Editorial: UCLA must divest from UCPD, LAPD to stop perpetuating problematic systems
July 6, 2020 4:35 pm
Campus leaders have spoken: defunding and divesting from law enforcement are the only real options.
George Floyd’s death while in custody of the Minneapolis police in May sparked nationwide protests against racial injustice, including one at UCLA. In June, multiple campus organizations, led by Black student leaders and faculty, called on the university to divest from policing agencies and recognize the systemic violence perpetrated against people of color on campus.
UCLA has promised to tackle these issues. And while its most recent plans are a start, they don’t go far enough.
If the university is serious about fighting structural racism, it must push to defund UCPD and cut ties with the Los Angeles Police Department. These are not unique calls to action – rather, they reflect the demands of community members with the goal of mitigating systemic racism at a school that prides itself on diversity and inclusion.
In a June 11 letter addressed to Chancellor Gene Block and other university administrators, more than 200 faculty members called on UCLA to defund and replace the UCPD with alternative forms of restorative justice. They also demanded the university end its relationships with all county, state and federal law enforcement and disclose current contracts and memoranda of understanding with these agencies.
The board endorses and supports this call for divestment not as a matter of ideology, but as a matter of necessity. The past months have confirmed the grim reality that police forces are failing to protect and serve Black members of our communities.
By continuing to fund UCPD, UCLA is complicit in furthering a culture of persecution. As COVID-19 continues to stretch resources thin, UCLA would be wrong to continue spending nearly $21 million annually to keep UCPD operating. Funds of such large scale should go toward initiatives to support students under duress from the compounded consequences of both the pandemic and racial violence.
On both counts to defund the UCPD and end cooperation with law enforcement, UCLA’s response was lukewarm at best. Although the university promised to send mental health professionals to mental health-related emergencies, it has not made a commitment to cut the UCPD budget or to terminate its relationship with the Los Angeles Police Department – an institution that has proven to be more than comfortable mistreating protestors.

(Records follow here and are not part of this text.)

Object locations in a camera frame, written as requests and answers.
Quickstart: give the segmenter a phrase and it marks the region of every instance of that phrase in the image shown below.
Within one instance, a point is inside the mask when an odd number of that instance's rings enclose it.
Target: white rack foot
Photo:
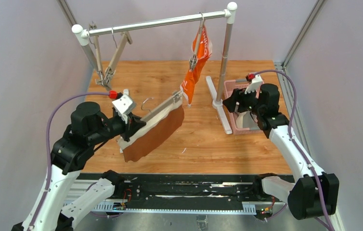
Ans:
[[[216,102],[217,91],[216,88],[214,87],[214,83],[213,80],[211,79],[211,76],[206,77],[206,82],[208,89],[210,90],[211,97],[213,98],[213,107],[217,110],[219,114],[219,118],[222,123],[222,126],[224,127],[224,131],[226,134],[232,134],[233,130],[231,130],[230,123],[228,123],[227,115],[225,114],[222,108],[222,100],[220,100],[220,102]]]

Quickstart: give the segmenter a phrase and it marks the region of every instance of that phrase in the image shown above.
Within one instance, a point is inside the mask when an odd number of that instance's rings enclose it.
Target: wood grain
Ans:
[[[244,78],[248,72],[274,69],[272,61],[229,61],[226,79]],[[188,61],[123,61],[120,62],[113,89],[130,90],[130,96],[138,104],[134,114],[143,116],[140,105],[148,98],[144,108],[153,109],[179,89]],[[220,61],[208,61],[200,81],[196,85],[190,108],[183,103],[185,119],[183,125],[159,148],[138,162],[125,163],[123,154],[115,140],[109,141],[85,166],[85,172],[104,172],[112,169],[120,173],[196,173],[196,174],[259,174],[274,172],[290,174],[284,158],[274,144],[263,133],[248,135],[226,135],[211,106],[211,96],[205,76],[212,76],[216,85]],[[89,91],[105,91],[95,84],[94,74]],[[274,73],[262,75],[265,82],[279,86]],[[104,96],[89,96],[88,101],[101,105],[102,112],[112,116],[112,104]],[[281,111],[287,115],[283,97]]]

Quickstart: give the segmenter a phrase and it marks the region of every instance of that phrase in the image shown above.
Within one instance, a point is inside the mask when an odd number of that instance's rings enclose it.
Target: white wall
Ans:
[[[28,215],[45,177],[48,116],[60,101],[85,91],[90,76],[55,0],[0,1],[0,230]],[[75,106],[58,113],[52,142]]]
[[[226,9],[232,0],[68,0],[79,24],[94,21],[99,28]],[[316,0],[235,0],[237,16],[230,60],[283,61]],[[212,59],[221,59],[226,20],[206,21],[213,42]],[[134,43],[122,60],[188,60],[199,22],[131,31]],[[100,37],[102,58],[114,52],[111,35]]]
[[[363,230],[363,1],[327,1],[288,68],[309,147],[340,179],[348,231]]]

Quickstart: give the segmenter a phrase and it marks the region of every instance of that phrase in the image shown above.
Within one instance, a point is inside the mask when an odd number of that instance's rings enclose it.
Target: pink plastic bin
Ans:
[[[248,82],[245,81],[245,79],[241,80],[241,82],[236,82],[236,80],[226,80],[224,81],[224,97],[227,99],[231,96],[233,93],[233,90],[236,88],[246,88],[248,87]],[[251,130],[250,128],[237,128],[237,125],[235,125],[235,121],[238,118],[236,113],[228,113],[230,116],[230,125],[231,129],[233,130],[234,135],[244,135],[244,134],[250,134],[250,133],[258,133],[261,132],[261,130]]]

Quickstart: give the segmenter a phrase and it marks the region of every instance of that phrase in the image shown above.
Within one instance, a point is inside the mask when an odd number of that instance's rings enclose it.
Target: orange cloth
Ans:
[[[198,32],[192,44],[192,50],[194,52],[195,43],[197,41]],[[183,95],[188,101],[189,106],[192,104],[194,87],[200,78],[201,70],[203,69],[206,61],[210,58],[213,52],[213,45],[207,36],[206,27],[203,27],[203,31],[200,38],[200,45],[197,52],[197,64],[193,71],[189,70],[184,77],[183,83],[180,85],[180,90],[183,91]]]

Instead, UCLA will double down on its plan to create a Public Safety Advisory Council that would review the role of UCPD in campus policing and address issues such as racial bias. As faculty noted in a follow-up letter addressed to the administration, this represents a renewed commitment to maintaining UCPD – entirely contradicting their demands.
The faculty also asked UCLA to invest in research and community initiatives for racial and gender justice, and to provide substantive support for the campus’ Black community. And to be fair, they’ve done so: a Black student resource center will be fully funded after years of advocating, planned new positions will expand UCLA’s academic work on racial inequity and they’ve committed $250,000 toward seed research grants on racial justice.
Such measures are necessary – and easy – short-term responses, but they cannot stop here.
UCLA must not disillusion its community and continue to ignore what truly needs to be done with nominal reforms.